Your answer must be an exact copy of the listing.

+++ Provided data

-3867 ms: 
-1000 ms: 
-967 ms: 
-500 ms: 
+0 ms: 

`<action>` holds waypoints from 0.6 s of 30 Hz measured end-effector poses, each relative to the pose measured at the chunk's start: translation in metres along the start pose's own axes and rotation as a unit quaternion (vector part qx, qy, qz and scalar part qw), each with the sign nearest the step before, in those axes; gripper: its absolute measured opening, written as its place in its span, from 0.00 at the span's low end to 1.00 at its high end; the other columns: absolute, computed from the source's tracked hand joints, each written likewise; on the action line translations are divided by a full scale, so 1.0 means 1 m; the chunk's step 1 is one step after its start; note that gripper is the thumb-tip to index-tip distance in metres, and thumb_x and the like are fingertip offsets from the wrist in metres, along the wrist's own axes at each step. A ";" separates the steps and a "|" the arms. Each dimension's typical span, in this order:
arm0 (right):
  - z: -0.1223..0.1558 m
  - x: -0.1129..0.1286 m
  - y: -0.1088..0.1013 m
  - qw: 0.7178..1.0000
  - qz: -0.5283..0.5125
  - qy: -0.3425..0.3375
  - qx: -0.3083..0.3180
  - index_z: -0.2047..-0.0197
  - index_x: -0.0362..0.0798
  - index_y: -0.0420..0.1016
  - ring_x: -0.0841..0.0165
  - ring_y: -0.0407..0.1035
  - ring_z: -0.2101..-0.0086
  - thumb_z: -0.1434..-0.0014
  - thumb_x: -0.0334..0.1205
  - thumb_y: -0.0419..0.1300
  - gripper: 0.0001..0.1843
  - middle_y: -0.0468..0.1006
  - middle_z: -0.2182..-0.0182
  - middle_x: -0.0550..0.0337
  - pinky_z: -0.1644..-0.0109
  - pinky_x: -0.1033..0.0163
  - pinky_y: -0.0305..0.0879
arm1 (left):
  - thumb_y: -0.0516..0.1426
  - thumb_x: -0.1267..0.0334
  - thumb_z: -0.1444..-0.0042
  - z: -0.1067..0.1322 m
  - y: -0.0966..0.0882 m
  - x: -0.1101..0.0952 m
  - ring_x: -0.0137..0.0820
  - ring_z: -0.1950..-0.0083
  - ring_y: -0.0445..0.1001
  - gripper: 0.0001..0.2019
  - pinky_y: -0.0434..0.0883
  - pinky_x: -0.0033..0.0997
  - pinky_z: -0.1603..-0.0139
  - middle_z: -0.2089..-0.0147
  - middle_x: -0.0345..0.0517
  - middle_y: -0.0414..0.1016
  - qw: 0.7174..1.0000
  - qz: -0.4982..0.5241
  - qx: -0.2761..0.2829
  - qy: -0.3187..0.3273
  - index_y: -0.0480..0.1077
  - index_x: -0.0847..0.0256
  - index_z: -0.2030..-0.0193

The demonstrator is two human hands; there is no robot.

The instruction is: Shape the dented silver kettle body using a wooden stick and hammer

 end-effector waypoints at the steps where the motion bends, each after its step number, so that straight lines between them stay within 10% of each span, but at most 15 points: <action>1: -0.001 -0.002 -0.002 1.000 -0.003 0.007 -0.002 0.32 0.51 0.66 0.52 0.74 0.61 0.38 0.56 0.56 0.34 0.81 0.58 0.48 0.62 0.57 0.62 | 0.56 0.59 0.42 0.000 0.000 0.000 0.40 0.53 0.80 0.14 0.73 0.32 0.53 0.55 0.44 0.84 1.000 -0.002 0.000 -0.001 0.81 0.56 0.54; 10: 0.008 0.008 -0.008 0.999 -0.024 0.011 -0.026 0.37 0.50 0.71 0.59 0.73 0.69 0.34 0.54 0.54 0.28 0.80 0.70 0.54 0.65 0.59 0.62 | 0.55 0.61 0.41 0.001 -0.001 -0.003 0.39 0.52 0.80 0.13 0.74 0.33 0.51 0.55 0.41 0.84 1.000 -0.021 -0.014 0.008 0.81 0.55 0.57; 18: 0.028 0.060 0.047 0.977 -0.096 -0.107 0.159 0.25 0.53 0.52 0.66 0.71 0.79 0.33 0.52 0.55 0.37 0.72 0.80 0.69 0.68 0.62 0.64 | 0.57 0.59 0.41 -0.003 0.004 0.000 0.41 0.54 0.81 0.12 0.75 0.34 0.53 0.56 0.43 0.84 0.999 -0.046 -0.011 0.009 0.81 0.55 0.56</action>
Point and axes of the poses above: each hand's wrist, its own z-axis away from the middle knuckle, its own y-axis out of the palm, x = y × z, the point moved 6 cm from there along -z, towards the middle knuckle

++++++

Result of this task:
-3867 ms: 
-1000 ms: 
-967 ms: 
-500 ms: 
+0 ms: 

`<action>` holds waypoints from 0.6 s of 30 Hz measured end-effector poses, each relative to the pose measured at the chunk's start: translation in metres along the start pose's own axes and rotation as a unit quaternion (vector part qx, qy, qz and scalar part qw), each with the sign nearest the step before, in those axes; gripper: its absolute measured opening, written as its place in its span, from 0.00 at the span's low end to 1.00 at its high end; the other columns: absolute, computed from the source's tracked hand joints, each written likewise; on the action line translations are divided by a full scale, so 1.0 means 1 m; the chunk's step 1 is one step after its start; note that gripper is the thumb-tip to index-tip distance in metres, and thumb_x and the like are fingertip offsets from the wrist in metres, along the wrist's own axes at each step. A ";" separates the steps and a "|" the arms. Each dimension's typical span, in this order:
arm0 (right):
  - z: -0.1223..0.1558 m
  - x: -0.1129..0.1286 m
  - y: -0.1088..0.1013 m
  - qw: 0.7178..1.0000
  - qz: -0.5283..0.5125
  - qy: -0.3425..0.3375
  - qx: -0.3083..0.3180
  - index_z: -0.2047..-0.0197
  - index_x: -0.0362..0.0798
  - index_y: -0.0420..0.1016
  - ring_x: -0.0841..0.0165
  - ring_y: -0.0407..0.1035
  - ring_z: -0.2101..-0.0086
  - thumb_z: -0.1434..-0.0014
  - thumb_x: -0.0334..0.1205
  - thumb_y: -0.0419..0.1300
  - gripper: 0.0001..0.1843
  - middle_y: -0.0468..0.1006
  - middle_z: -0.2182..-0.0182
  - middle_x: -0.0550..0.0337
  - pinky_z: -0.1644..-0.0109
  - pinky_x: -0.1033..0.0163
  - pinky_y: -0.0305..0.0879
arm1 (left):
  - thumb_y: -0.0516..0.1426
  - thumb_x: -0.1267..0.0334
  - thumb_z: -0.1444..-0.0042
  - z: -0.1067..0.1322 m
  - y: -0.0966..0.0882 m
  - x: -0.1101..0.0952 m
  - ring_x: -0.0137..0.0820
  - ring_z: -0.1950..-0.0083
  - ring_y: -0.0445..0.1001
  - gripper: 0.0001..0.2019
  - pinky_y: -0.0434..0.0883
  - pinky_x: -0.0033..0.0997
  - pinky_z: -0.1603..-0.0139
  - middle_z: -0.2089..-0.0147
  - middle_x: -0.0345..0.0517
  - middle_y: -0.0414..0.1016
  - qw: 0.7174..1.0000
  - qz: -0.4982..0.5241
  - qx: -0.2761..0.2829
  - qy: -0.3187..0.3273
  - index_y: -0.0480..0.1077
  - index_x: -0.0847..0.0256
  - index_z: -0.2030..-0.0193

The demonstrator is two human hands; there is no robot.

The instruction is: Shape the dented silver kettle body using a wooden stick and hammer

 end-effector waypoints at the steps where the motion bends, each after its step number, so that straight lines between them stay within 10% of each span, but at most 15 points: <action>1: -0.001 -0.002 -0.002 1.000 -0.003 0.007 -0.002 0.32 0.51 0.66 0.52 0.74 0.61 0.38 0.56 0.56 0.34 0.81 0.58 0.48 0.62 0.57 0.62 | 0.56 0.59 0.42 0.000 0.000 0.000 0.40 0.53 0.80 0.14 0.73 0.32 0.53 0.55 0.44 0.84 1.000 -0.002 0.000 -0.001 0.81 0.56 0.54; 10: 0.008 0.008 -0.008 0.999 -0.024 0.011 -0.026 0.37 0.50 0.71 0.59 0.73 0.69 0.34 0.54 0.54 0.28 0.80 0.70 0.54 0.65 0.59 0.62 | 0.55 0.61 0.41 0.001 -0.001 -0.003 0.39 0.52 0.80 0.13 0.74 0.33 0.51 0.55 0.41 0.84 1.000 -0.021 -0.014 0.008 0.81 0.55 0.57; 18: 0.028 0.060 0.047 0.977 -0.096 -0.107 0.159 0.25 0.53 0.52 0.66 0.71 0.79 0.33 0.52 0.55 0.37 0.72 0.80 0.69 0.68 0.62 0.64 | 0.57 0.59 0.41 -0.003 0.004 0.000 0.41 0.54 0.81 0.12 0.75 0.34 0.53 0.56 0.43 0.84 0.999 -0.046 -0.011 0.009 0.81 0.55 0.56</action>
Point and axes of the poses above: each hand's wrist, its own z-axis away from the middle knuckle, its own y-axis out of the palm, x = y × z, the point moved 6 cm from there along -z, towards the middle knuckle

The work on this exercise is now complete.